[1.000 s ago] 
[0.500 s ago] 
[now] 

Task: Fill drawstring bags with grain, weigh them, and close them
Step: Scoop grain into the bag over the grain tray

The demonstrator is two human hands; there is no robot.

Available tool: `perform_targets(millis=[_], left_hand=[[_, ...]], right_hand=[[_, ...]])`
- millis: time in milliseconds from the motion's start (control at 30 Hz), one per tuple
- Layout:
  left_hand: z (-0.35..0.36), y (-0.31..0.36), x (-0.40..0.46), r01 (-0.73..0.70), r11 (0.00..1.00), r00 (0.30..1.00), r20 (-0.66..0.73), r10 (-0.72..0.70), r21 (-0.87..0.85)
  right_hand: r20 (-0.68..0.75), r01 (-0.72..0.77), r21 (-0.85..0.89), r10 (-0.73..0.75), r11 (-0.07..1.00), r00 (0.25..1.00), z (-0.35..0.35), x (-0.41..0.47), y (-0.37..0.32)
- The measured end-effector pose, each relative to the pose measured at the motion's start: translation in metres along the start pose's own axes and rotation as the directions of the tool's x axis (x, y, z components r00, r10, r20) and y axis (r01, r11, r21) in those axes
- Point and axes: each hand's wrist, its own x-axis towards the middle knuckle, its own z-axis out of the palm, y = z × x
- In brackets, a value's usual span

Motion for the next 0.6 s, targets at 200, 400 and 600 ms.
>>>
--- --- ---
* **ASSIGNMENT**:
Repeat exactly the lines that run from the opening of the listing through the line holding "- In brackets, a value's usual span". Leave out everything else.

* **EXERCISE SOLUTION**:
[1.000 s ago] 
[0.500 s ago] 
[now] 

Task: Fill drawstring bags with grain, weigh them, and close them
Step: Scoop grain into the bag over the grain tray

The demonstrator is two human hands; there is no robot.

Available tool: `perform_targets(millis=[_], left_hand=[[_, ...]], right_hand=[[_, ...]])`
- millis: time in milliseconds from the motion's start (control at 30 Hz), one per tuple
- Layout:
  left_hand: z (-0.35..0.36), y (-0.31..0.36), x (-0.40..0.46), r01 (-0.73..0.70), r11 (0.00..1.00), r00 (0.30..1.00), r20 (-0.66..0.73), r10 (-0.72..0.70), r21 (-0.87..0.85)
  right_hand: r20 (-0.68..0.75), r01 (-0.72..0.77), r21 (-0.85..0.89), r10 (-0.73..0.75), r11 (-0.07..1.00), r00 (0.25..1.00), z (-0.35..0.35), x (-0.41..0.47), y (-0.37..0.32)
- The measured end-effector pose, each relative to the pose measured at the motion's start: translation in metres along the start pose's own axes and rotation as the directions of the tool's x axis (x, y, z components r00, r10, r20) and y axis (r01, r11, r21) in those axes
- Point and axes: each hand's wrist, its own x-axis towards the middle knuckle, its own z-axis out of the palm, y = z × x
- In brackets, a value's usual span

The exercise is now complete.